Could the listing below be returned exactly, with its pictures left out?

.....

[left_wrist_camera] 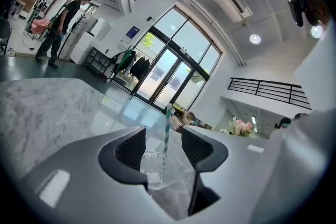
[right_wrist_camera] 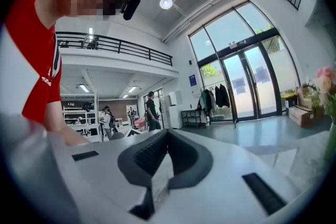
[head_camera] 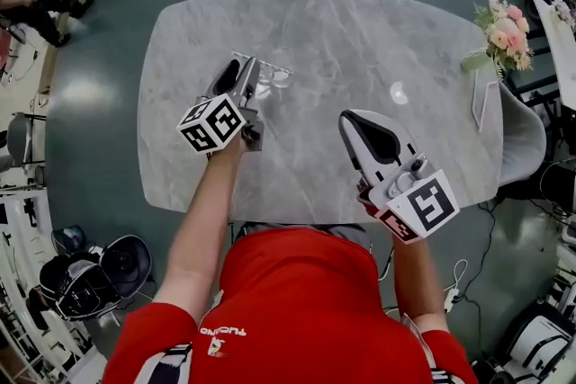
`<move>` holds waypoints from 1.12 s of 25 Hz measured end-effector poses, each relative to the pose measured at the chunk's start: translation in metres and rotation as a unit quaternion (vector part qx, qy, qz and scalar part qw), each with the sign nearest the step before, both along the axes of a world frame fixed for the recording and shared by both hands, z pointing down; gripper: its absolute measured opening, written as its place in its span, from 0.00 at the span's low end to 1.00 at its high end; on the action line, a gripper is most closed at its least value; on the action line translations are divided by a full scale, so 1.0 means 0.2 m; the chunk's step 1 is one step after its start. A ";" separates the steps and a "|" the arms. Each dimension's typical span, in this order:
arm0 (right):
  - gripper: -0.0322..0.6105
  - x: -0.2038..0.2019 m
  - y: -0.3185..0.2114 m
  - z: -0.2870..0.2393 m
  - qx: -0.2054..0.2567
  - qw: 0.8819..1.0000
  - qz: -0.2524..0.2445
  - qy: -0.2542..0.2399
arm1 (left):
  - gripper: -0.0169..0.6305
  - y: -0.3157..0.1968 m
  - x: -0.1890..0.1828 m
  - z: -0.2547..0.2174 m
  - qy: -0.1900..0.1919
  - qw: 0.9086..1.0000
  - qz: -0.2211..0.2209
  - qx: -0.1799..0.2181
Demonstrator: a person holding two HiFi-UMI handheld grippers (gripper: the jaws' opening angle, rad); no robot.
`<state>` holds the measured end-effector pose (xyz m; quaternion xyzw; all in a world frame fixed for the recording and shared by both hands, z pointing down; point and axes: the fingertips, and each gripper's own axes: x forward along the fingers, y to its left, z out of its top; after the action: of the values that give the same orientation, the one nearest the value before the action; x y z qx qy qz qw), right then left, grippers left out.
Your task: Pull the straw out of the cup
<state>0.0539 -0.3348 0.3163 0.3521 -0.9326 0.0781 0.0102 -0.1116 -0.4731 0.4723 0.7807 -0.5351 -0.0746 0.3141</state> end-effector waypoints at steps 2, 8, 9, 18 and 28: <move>0.05 0.00 -0.01 0.02 -0.005 1.000 0.004 0.002 | 0.32 -0.03 0.01 0.02 0.002 1.000 0.007 0.000; 0.05 0.01 -0.03 0.06 -0.018 1.000 0.015 0.005 | 0.32 -0.09 0.04 0.07 -0.011 1.000 0.027 0.003; 0.05 0.02 -0.04 0.06 -0.020 1.000 0.017 0.006 | 0.32 -0.10 0.05 0.07 -0.013 0.999 0.031 0.005; 0.05 0.05 -0.07 0.10 -0.029 0.999 0.029 0.008 | 0.07 -0.12 0.11 0.05 -0.059 0.997 0.051 0.029; 0.05 0.07 -0.10 0.09 -0.029 0.999 0.041 -0.005 | 0.07 -0.06 0.14 -0.11 -0.076 0.992 0.074 0.068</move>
<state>0.0685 -0.3557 0.3334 0.3894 -0.9147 0.1069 0.0126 -0.0831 -0.4848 0.4499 0.8412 -0.4917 -0.0275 0.2233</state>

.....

Solution for this exercise:
[left_wrist_camera] 
[right_wrist_camera] 
[head_camera] 
`<move>` holds waypoints from 1.12 s of 25 Hz measured end-effector poses, each relative to the pose measured at the chunk's start: translation in metres and rotation as a unit quaternion (vector part qx, qy, qz and scalar part qw), each with the sign nearest the step before, both along the axes of a world frame fixed for the recording and shared by both hands, z pointing down; gripper: its absolute measured opening, written as its place in its span, from 0.00 at the span's low end to 1.00 at its high end; on the action line, a gripper is most closed at its least value; on the action line translations are divided by a full scale, so 1.0 means 0.2 m; the chunk's step 1 is one step after its start. A ";" separates the steps and a "|" the arms. Each dimension's typical span, in this order:
arm0 (right):
  - gripper: -0.0322..0.6105
  - x: -0.2038..0.2019 m
  - y: -0.3185..0.2114 m
  - z: -0.2870..0.2393 m
  - qx: -0.2054..0.2567
  - qw: 0.8819..1.0000
  - qz: -0.2524..0.2445
  - qy: -0.2542..0.2399
arm1 (left):
  - gripper: -0.0169..0.6305
  - y: -0.3157..0.1968 m
  - x: -0.1890..0.1828 m
  - z: -0.2547..0.2174 m
  - qy: -0.1900..0.1919
  - qw: 0.9086..1.0000
  - qz: -0.2211..0.2209
  - qx: -0.1799..0.2181
Demonstrator: a person holding two HiFi-UMI handheld grippers (gripper: the jaws' opening angle, rad); no robot.
`<state>` holds the measured end-effector pose (xyz m; quaternion xyzw; all in a world frame fixed for the recording and shared by both hands, z pointing down; point and axes: the fingertips, and each gripper's own axes: x forward along the fingers, y to its left, z out of its top; after the action: of the values that give the same orientation, the one nearest the value before the action; x y z qx qy qz qw), right then left, grippers left out.
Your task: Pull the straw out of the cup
<state>0.0539 -0.3348 0.3163 0.3521 -0.9326 0.0781 0.0102 -0.1116 -0.4731 0.4723 0.7807 -0.5351 -0.0746 0.3141</state> end-effector waypoints at steps 2, 8, 9, 18 and 28: <move>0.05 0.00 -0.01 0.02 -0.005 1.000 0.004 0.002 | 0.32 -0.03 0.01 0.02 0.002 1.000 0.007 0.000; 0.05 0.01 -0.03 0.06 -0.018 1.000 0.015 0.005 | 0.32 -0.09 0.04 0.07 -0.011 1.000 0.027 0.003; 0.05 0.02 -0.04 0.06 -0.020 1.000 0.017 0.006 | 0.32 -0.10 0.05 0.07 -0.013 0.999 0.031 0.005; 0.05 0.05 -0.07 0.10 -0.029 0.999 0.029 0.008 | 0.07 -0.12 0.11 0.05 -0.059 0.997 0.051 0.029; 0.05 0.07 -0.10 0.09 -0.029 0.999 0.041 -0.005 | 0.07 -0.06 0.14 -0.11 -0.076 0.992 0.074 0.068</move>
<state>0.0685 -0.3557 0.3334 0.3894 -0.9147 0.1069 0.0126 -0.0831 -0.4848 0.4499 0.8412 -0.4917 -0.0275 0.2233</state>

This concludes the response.